CUBI will take equity in BankMobile as part of the transaction, so they will still benefit from growth of that business. And just taking a step back, I think you have to take BankMobile out of CUBI so that it can expand the deposit generation franchise to other banks. The whole point with BankMobile seems to be to collect fees from the deposits they generate. Having more banks onboard just increases their reach. There is also an issue with CUBI’s size, as they have limits on the fees they can charge to merchants from BankMobile transactions once CUBI gets too big (it is something called the Durban amendment). Making BankMobile its own entity eliminates this growth constraint on CUBI.
The dig on both CUBI and the transaction is that it is an example of both nepotism and cronyism. It is hard to disagree with this. Jay Sidhu, the CEO of CUBI, also runs MFAC, the SPAC that bought BankMobile, and his daughter is the CEO of BankMobile and will be the CEO of the new company.
I admit that does not look good. Sidhu is also benefiting through his founder shares, (though he is forfeiting most of them, there are still around 800,000 that he plans to keep, which he got basically for free, and so this is a pretty good payday for him). But the deal also does not seem particularly unfair to either side to me, at least based on what I have been able to see so far. But I have to say, I am still trying to figure it all out and the disclosures are painful to read through. My bottom line opinion right now is that at such a low price to book I am inclined to take a chance on CUBI.

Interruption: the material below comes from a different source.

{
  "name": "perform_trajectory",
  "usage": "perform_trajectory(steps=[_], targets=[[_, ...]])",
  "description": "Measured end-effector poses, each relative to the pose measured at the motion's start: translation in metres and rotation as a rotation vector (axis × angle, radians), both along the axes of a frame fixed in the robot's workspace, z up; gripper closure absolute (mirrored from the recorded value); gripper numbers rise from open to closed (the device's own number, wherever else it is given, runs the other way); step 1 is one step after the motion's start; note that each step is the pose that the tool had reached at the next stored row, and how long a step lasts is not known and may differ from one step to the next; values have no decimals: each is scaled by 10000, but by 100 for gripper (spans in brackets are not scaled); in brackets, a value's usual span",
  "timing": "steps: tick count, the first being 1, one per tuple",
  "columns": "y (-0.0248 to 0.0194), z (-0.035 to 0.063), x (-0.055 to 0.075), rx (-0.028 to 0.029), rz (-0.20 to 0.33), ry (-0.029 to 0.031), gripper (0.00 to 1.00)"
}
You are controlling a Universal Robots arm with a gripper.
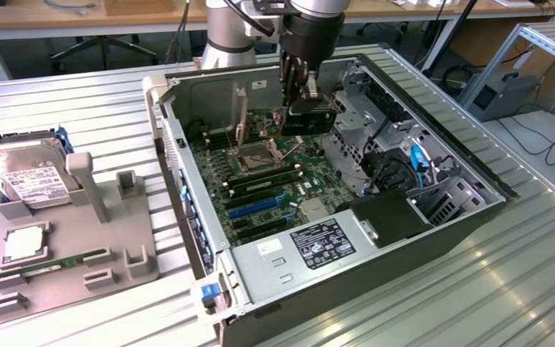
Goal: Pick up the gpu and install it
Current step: 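Insert the gpu into the slot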
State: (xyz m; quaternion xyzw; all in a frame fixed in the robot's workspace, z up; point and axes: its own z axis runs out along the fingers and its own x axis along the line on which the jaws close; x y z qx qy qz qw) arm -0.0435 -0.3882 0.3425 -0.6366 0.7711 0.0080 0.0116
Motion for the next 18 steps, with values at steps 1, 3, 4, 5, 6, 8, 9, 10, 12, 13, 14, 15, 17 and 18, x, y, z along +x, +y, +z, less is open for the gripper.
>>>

That wraps up all the buys. My sells are pretty simple. I have sold pretty much all the SaaS stocks I owned other than PagerDuty and I have been lightening up on my gold stocks after this tremendous run. I also sold the rest of Overstock (too soon of course).
That is pretty much it for now. Good luck!
I love your bit about having bad trades come from other peoples ideas. I think that is extremely important in this business. We all have a certain kind of magic that when discovered works for each of us and it’s unique to our personalities and strengths. When other people come up with something it may be a great idea for them but if you don’t really make it your own it’s going to be nothing but a headache for you. I have found the exact same thing.
On Fri, Aug 7, 2020 at 8:58 AM Reminiscences of a Stockblogger wrote:
> Lsigurd posted: ” There was a tweet I saw earlier this week explaining > that bloggers should reduce the size of their posts and clearly identify > their themes with headlines to benefit their readers. Because of my concern > about increasing my readership, I will do neither ” >
Nice buy on BGFV, looks like it is staring another leg up. the sports retailers seems to be in market favour now.
Yeah, I’ve been selling some here. There is a recent IPO I just bought though that is another sports retailer. ASO. I’ll put up my notes shortly. It seems reasonable.
In case you didn’t see this….
https://colarionpartners.com/2020/10/13/looking-for-bank-stocks-in-the-dumpster-not-everything-can-be-salvaged/
Thanks! Still looking at banks. I bought SFBC a while back and still hold it. I sold BVSN and CUBI for now, I got kicked out on the last dip unfortunately, was too skittish. I’m just not sure with the economy whether this is the way to go yet.